Would you give the listing again exactly as written, minus its pictures?

### Extracted material
++++++++
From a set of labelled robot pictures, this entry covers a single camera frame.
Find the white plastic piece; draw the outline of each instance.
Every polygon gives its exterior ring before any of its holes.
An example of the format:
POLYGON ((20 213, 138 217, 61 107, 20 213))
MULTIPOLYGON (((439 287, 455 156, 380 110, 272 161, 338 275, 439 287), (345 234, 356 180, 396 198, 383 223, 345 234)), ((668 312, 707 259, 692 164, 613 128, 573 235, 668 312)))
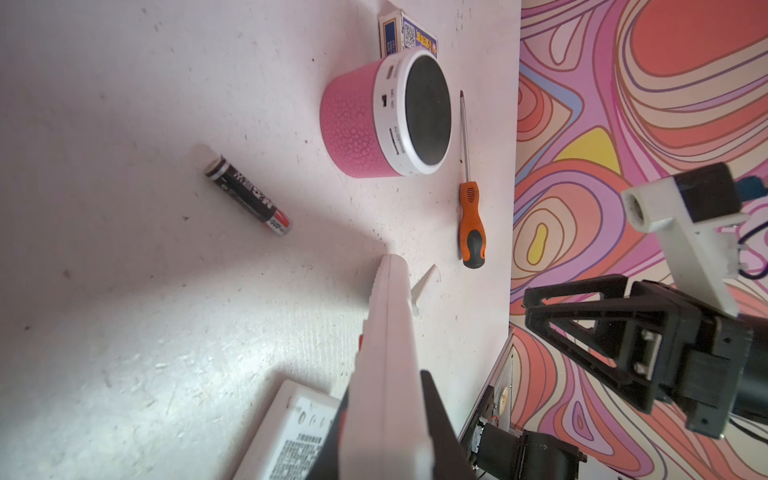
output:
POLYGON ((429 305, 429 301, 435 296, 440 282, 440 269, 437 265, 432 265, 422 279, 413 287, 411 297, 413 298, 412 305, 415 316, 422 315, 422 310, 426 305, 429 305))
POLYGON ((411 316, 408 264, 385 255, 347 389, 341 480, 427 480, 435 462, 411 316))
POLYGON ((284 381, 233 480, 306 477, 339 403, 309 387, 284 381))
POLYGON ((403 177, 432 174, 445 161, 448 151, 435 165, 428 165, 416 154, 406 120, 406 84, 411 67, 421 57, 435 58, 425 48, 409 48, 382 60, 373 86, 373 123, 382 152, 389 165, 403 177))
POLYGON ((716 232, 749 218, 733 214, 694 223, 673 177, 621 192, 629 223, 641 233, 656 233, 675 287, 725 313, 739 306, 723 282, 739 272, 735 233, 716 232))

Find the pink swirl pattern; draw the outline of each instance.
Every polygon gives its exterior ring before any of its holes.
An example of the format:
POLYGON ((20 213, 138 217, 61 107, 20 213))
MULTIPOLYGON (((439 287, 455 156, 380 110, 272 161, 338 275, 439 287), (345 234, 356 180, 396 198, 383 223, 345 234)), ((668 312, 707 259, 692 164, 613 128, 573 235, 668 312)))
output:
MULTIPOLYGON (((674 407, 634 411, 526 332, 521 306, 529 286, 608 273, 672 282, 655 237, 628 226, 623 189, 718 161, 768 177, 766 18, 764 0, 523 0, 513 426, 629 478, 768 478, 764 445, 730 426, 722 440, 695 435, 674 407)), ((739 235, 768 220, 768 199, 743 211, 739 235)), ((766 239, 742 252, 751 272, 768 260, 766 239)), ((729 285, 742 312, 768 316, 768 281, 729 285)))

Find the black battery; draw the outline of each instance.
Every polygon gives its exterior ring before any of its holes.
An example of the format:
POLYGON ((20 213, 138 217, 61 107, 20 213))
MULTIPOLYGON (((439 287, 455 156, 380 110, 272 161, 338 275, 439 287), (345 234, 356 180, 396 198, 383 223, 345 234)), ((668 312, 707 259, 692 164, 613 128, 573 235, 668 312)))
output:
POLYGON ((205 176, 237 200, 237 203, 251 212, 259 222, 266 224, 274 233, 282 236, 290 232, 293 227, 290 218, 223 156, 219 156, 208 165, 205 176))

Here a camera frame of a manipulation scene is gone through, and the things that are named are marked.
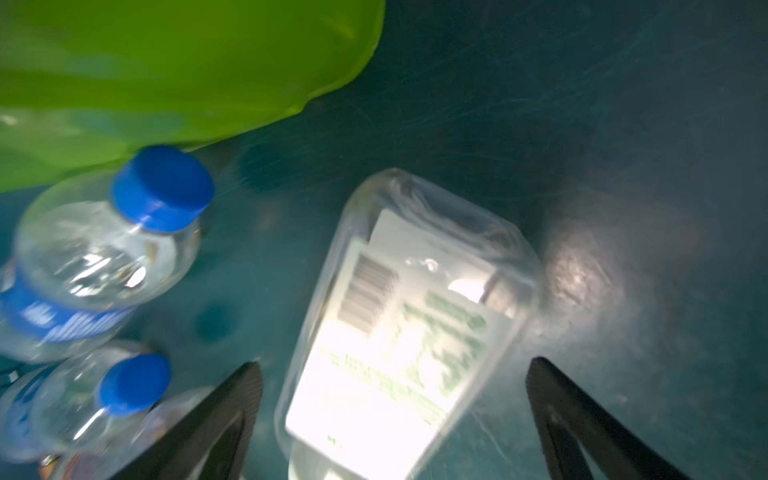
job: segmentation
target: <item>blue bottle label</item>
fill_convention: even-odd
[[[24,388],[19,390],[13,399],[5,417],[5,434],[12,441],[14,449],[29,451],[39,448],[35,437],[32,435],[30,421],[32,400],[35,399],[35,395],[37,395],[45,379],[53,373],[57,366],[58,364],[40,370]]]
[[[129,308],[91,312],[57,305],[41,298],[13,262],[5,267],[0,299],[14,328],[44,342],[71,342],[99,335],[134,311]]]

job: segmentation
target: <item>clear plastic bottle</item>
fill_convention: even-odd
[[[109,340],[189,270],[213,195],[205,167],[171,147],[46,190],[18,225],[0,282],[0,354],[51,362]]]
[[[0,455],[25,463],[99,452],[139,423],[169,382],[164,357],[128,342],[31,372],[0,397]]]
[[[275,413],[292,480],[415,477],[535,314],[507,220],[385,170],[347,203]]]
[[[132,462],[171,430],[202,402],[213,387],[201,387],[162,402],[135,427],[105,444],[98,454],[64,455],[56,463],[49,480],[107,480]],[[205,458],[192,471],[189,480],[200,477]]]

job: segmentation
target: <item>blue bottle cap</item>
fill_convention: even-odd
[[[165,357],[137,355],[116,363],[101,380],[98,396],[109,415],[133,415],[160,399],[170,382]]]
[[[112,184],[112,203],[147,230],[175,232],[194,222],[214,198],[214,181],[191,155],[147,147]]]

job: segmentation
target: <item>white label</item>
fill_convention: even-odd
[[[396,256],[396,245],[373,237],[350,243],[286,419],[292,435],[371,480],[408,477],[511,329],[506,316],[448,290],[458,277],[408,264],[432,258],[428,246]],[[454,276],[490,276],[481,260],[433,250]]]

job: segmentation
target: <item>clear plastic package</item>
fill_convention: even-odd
++++++++
### Solved problem
From a set of labelled robot pictures, this entry covers a single camera frame.
Find the white plastic piece; draw the outline of each instance.
Every polygon gives its exterior ring before any of its holes.
An example of the format:
POLYGON ((20 213, 138 217, 61 107, 20 213))
MULTIPOLYGON (((439 287, 455 156, 380 110, 272 161, 338 275, 439 287), (345 234, 356 180, 396 198, 383 223, 345 234)), ((668 312, 707 259, 692 164, 613 128, 573 235, 668 312)))
output:
POLYGON ((429 305, 429 301, 435 296, 440 282, 440 269, 437 265, 432 265, 422 279, 413 287, 411 297, 413 298, 412 305, 415 316, 422 315, 422 310, 426 305, 429 305))
POLYGON ((411 316, 408 264, 385 255, 347 389, 341 480, 427 480, 435 462, 411 316))
POLYGON ((284 381, 233 480, 306 477, 339 403, 309 387, 284 381))
POLYGON ((403 177, 432 174, 445 161, 448 151, 435 165, 428 165, 416 154, 406 120, 406 84, 411 67, 421 57, 435 58, 425 48, 409 48, 382 60, 373 86, 373 123, 382 152, 389 165, 403 177))
POLYGON ((716 232, 749 218, 733 214, 694 223, 673 177, 621 192, 629 223, 641 233, 656 233, 675 287, 725 313, 739 306, 723 282, 739 272, 735 233, 716 232))

Find the pink swirl pattern; draw the outline of each instance.
Every polygon gives its exterior ring before any of its holes.
An example of the format:
POLYGON ((20 213, 138 217, 61 107, 20 213))
MULTIPOLYGON (((439 287, 455 156, 380 110, 272 161, 338 275, 439 287), (345 234, 356 180, 396 198, 383 223, 345 234)), ((668 312, 707 259, 692 164, 613 128, 573 235, 668 312)))
output:
MULTIPOLYGON (((674 407, 634 411, 526 332, 521 306, 529 286, 608 273, 672 282, 655 237, 628 226, 623 189, 718 161, 768 177, 766 18, 764 0, 523 0, 513 426, 629 478, 768 478, 764 445, 730 426, 722 440, 695 435, 674 407)), ((739 235, 768 220, 768 199, 743 211, 739 235)), ((766 239, 742 252, 751 272, 768 260, 766 239)), ((729 285, 742 312, 768 316, 768 281, 729 285)))

Find the black battery; draw the outline of each instance.
Every polygon gives its exterior ring before any of its holes.
An example of the format:
POLYGON ((20 213, 138 217, 61 107, 20 213))
MULTIPOLYGON (((439 287, 455 156, 380 110, 272 161, 338 275, 439 287), (345 234, 356 180, 396 198, 383 223, 345 234)), ((668 312, 707 259, 692 164, 613 128, 573 235, 668 312)))
output:
POLYGON ((205 176, 237 200, 237 203, 251 212, 259 222, 266 224, 274 233, 282 236, 290 232, 293 227, 290 218, 223 156, 219 156, 208 165, 205 176))

Here a camera frame of a manipulation scene is gone through, and the things that are named are marked.
job: segmentation
target: <item>blue bottle label</item>
fill_convention: even-odd
[[[24,388],[19,390],[13,399],[5,417],[5,434],[12,441],[14,449],[29,451],[39,448],[35,437],[32,435],[30,421],[32,400],[35,399],[35,395],[37,395],[45,379],[53,373],[57,366],[58,364],[40,370]]]
[[[129,308],[91,312],[57,305],[41,298],[13,262],[5,267],[0,299],[14,328],[44,342],[71,342],[99,335],[134,311]]]

job: segmentation
target: <item>clear plastic bottle</item>
fill_convention: even-odd
[[[109,340],[189,270],[213,195],[205,167],[171,147],[46,190],[18,225],[0,282],[0,354],[51,362]]]
[[[0,455],[25,463],[99,452],[139,423],[169,382],[164,357],[128,342],[31,372],[0,397]]]
[[[275,413],[292,480],[415,477],[535,314],[507,220],[385,170],[347,203]]]
[[[132,462],[171,430],[202,402],[213,387],[201,387],[162,402],[135,427],[105,444],[98,454],[64,455],[56,463],[49,480],[107,480]],[[205,458],[192,471],[189,480],[200,477]]]

job: segmentation
target: <item>blue bottle cap</item>
fill_convention: even-odd
[[[165,357],[137,355],[116,363],[101,380],[98,396],[109,415],[133,415],[160,399],[170,382]]]
[[[112,184],[112,203],[147,230],[175,232],[194,222],[214,198],[214,181],[191,155],[147,147]]]

job: segmentation
target: <item>white label</item>
fill_convention: even-odd
[[[396,256],[396,245],[373,237],[350,243],[286,419],[292,435],[371,480],[408,477],[511,329],[506,316],[448,290],[458,277],[408,264],[432,258],[428,246]],[[454,276],[490,276],[481,260],[433,250]]]

job: segmentation
target: <item>clear plastic package</item>
fill_convention: even-odd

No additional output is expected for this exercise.